Chubby [Burrows 2006] is a crucial service at the heart of the Google infrastructure offering storage and coordination services for other infrastructure services, including GFS and Bigtable. Chubby is a multi-faceted service offering four distinct capabilities:

• It provides coarse-grained distributed locks to synchronize distributed activities in what is a large-scale, asynchronous environment.

• It provides a file system offering the reliable storage of small files (complementing the service offered by GFS).

• It can be used to support the election of a primary in a set of replicas (as needed for example by GFS, as discussed in Section 21.5.1 above [1]).

• It is used as a name service within Google.

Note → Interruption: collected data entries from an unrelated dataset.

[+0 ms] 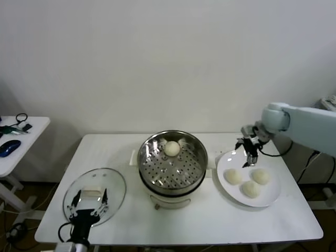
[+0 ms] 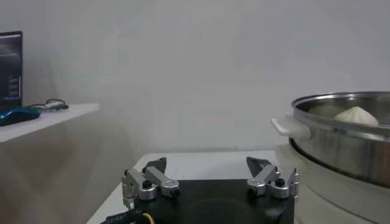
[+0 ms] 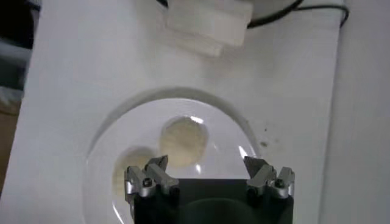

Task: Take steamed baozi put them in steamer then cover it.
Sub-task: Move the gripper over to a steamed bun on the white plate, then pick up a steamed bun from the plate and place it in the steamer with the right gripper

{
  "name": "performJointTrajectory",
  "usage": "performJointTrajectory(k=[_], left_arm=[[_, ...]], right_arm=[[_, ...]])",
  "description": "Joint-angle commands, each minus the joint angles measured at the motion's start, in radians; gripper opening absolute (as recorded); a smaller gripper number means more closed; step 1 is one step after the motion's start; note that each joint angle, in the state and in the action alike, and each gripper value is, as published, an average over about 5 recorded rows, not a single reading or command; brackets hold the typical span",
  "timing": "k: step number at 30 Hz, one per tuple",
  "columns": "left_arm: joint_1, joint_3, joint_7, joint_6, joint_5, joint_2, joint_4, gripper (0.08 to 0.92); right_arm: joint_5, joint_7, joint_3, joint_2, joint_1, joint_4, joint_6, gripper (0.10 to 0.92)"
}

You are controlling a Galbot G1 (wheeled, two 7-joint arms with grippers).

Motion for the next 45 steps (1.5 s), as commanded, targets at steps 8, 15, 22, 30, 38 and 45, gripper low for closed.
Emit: performJointTrajectory(k=[8,15,22,30,38,45], left_arm=[[0.011,-0.002,-0.002,-0.012,0.012,0.000,0.002,0.823],[0.016,-0.001,-0.004,-0.013,0.013,0.000,-0.006,0.823],[0.016,-0.001,-0.004,-0.012,0.014,-0.001,-0.009,0.823],[0.014,0.000,-0.004,-0.009,0.015,-0.003,-0.011,0.823],[0.011,-0.002,-0.005,-0.003,0.015,-0.004,-0.016,0.823],[-0.002,0.003,0.003,0.011,0.017,0.002,-0.019,0.823]], right_arm=[[-0.039,0.086,0.171,0.017,-0.259,-0.066,-0.133,0.823],[-0.053,0.097,0.208,0.043,-0.295,-0.100,-0.139,0.823],[-0.058,0.092,0.236,0.061,-0.317,-0.121,-0.140,0.779],[-0.061,0.062,0.229,0.061,-0.291,-0.120,-0.131,0.639],[0.051,-0.012,0.017,0.057,0.063,-0.047,-0.063,0.628],[0.236,-0.121,-0.185,0.159,0.552,0.023,-0.021,0.631]])
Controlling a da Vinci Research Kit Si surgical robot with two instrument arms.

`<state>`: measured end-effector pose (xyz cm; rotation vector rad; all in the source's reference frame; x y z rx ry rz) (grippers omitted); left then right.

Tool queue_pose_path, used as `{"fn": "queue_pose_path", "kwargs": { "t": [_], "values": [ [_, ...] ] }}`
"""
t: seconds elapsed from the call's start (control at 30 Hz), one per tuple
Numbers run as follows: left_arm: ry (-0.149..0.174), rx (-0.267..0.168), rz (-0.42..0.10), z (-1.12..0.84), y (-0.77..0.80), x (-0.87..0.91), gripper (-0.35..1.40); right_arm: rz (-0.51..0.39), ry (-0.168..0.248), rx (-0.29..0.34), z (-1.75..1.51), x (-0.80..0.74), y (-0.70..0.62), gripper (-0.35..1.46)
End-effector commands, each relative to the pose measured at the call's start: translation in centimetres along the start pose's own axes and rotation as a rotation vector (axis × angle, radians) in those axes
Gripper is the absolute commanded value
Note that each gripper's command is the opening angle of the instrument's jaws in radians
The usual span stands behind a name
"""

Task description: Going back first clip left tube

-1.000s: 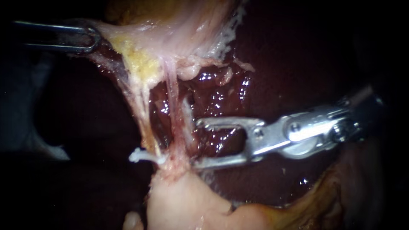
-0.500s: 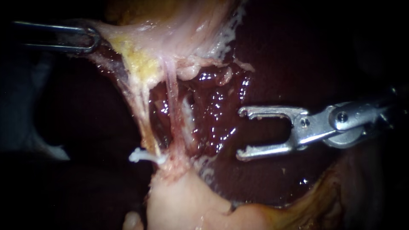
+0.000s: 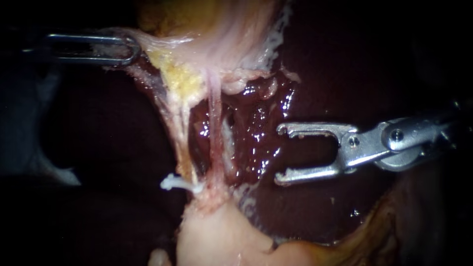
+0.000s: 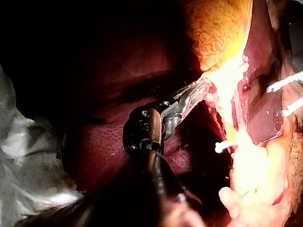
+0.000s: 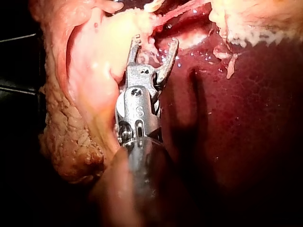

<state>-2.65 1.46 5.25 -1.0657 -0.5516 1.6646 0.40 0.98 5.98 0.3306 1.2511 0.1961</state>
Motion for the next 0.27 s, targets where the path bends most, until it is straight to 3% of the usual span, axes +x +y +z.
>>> {"fn": "queue_pose_path", "kwargs": {
  "t": [0.03, 0.27],
  "values": [
    [-0.003, 0.0, 0.0, 0.02, 0.0, -0.03, -0.35, 0.0, 0.0, 0.0, 0.0, 0.0, 0.0, 0.5],
    [-0.007, -0.001, 0.001, 0.02, 0.0, -0.03, -0.35, 0.0, 0.001, 0.003, 0.0, 0.0, 0.0, 0.5]
  ]
}}
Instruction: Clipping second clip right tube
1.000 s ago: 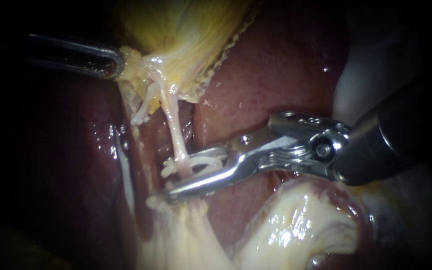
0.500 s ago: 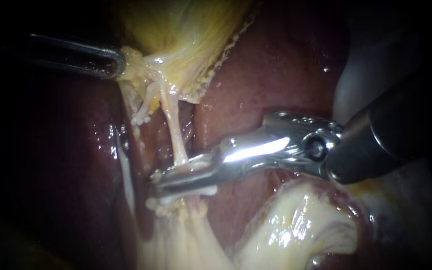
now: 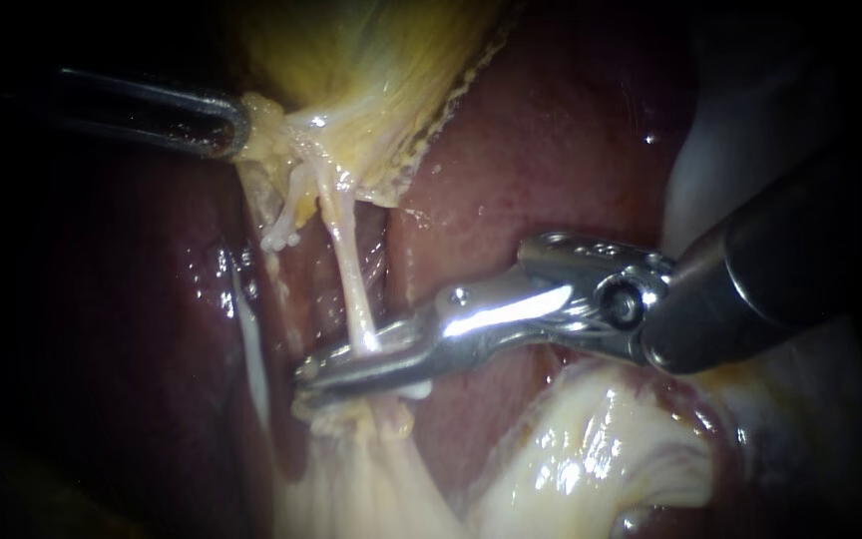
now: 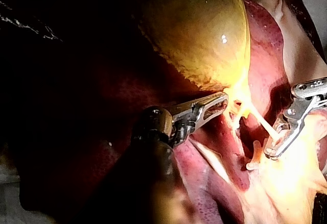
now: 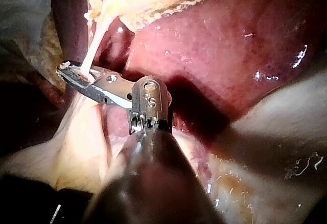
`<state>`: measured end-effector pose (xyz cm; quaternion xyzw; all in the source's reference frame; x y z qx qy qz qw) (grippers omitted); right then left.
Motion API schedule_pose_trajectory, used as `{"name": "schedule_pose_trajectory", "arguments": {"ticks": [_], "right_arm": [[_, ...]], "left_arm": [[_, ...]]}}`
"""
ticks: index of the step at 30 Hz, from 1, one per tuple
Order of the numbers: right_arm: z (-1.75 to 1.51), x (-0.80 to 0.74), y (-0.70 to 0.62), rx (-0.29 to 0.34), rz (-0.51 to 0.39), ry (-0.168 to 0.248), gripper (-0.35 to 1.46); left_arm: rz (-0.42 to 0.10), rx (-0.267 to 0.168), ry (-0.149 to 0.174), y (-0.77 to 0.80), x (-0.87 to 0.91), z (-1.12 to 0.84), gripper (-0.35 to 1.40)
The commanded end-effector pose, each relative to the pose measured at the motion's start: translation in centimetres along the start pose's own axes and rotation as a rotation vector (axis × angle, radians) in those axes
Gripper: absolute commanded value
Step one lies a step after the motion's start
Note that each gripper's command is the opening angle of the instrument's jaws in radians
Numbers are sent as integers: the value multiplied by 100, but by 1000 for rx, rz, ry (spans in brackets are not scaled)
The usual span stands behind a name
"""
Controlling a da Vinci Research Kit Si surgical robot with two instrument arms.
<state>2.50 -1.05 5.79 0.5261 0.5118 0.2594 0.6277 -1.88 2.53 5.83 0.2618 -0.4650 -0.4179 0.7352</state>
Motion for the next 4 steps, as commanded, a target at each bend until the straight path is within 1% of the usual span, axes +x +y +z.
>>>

At first sight, this might appear to contradict the overall design principle of simplicity (doing one thing and doing it well). As we unfold the design of Chubby, however, we will see that its heart is one core service that is offering a solution to distributed consensus and that the other facets emerge from this core service, which is optimized for the style of usage within Google.

We begin our study of Chubby by examining the interface it offers; then we look in detail at the architecture of a Chubby system and how this maps onto the physical architecture. We conclude the examination by looking in detail at the implementation of the consensus algorithm at the heart of Chubby, Paxos.

Chubby interface

Chubby provides an abstraction based on a file system, taking the view first promoted in Plan 9 [Pike et al. 1993] that every data object is a file. Files are organized into a hierarchical namespace using directory structures with names having the form of:

	/ls/chubby_cell/directory_name/.../file_name

where /ls refers to the lock service, designating that this is part of the Chubby system, and chubby_cell is the name of a particular instance of a Chubby system (the term cell is used in Chubby to denote an instance of the system). This is followed by a series of directory names culminating in a file_name. A special name, /ls/local will be resolved to the most local cell relative to the calling application or service.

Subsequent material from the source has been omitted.